▶ [WORK INSTRUCTION]: Copy each line of the data below in which the word "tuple" can be found.

***** RECORDS FOR THIS TASK *****

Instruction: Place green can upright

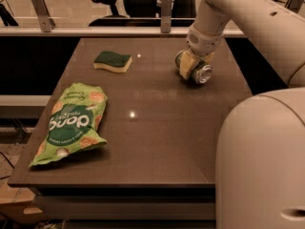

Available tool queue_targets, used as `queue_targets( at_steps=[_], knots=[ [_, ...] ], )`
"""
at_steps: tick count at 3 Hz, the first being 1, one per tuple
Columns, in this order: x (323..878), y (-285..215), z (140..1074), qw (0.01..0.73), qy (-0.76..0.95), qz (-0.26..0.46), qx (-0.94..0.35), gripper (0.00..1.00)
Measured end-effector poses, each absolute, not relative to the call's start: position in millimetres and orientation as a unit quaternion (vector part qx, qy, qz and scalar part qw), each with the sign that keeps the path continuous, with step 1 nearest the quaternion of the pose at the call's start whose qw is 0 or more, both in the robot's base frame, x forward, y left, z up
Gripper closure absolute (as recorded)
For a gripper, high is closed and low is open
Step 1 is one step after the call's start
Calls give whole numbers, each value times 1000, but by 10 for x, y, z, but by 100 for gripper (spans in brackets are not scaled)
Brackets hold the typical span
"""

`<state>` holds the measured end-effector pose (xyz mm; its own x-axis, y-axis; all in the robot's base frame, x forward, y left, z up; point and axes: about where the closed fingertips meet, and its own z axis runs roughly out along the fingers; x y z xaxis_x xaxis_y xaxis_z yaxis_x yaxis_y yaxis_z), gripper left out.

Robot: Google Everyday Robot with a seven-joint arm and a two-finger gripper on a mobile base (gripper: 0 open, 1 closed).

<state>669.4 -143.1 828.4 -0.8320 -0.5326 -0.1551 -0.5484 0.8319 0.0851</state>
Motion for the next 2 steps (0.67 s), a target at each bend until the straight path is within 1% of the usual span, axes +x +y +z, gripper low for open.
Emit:
queue_targets(
  at_steps=[2],
  knots=[
    [6594,-1635,8626,86,958,27,-271,100]
  ],
)
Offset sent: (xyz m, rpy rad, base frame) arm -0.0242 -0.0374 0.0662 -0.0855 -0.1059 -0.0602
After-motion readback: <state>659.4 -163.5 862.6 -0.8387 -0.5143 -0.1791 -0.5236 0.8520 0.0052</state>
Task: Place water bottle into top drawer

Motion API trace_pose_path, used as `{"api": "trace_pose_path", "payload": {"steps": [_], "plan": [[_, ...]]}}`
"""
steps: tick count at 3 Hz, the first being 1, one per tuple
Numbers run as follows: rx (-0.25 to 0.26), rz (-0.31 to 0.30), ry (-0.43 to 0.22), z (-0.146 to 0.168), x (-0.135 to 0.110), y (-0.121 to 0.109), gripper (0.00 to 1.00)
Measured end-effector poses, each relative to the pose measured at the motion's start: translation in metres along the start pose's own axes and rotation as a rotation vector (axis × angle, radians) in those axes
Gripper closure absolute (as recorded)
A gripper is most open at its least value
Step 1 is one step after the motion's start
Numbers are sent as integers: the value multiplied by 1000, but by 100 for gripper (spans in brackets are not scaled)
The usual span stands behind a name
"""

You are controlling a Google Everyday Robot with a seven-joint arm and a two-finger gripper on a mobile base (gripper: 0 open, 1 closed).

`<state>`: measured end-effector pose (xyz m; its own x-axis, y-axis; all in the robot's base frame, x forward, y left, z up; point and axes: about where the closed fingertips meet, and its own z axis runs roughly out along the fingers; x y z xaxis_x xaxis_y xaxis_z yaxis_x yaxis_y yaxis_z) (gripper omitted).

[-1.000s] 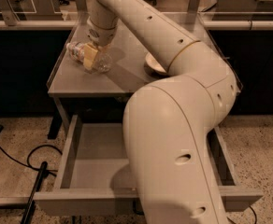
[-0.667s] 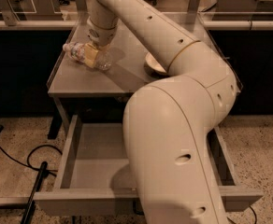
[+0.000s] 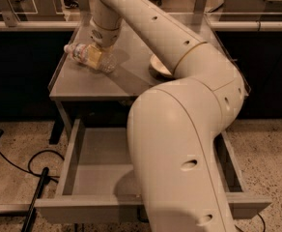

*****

▶ [TASK RESULT]:
at_steps: tick count at 3 Hz, the first being 1, one per tuple
steps: tick count at 3 Hz, the first being 1, one per tuple

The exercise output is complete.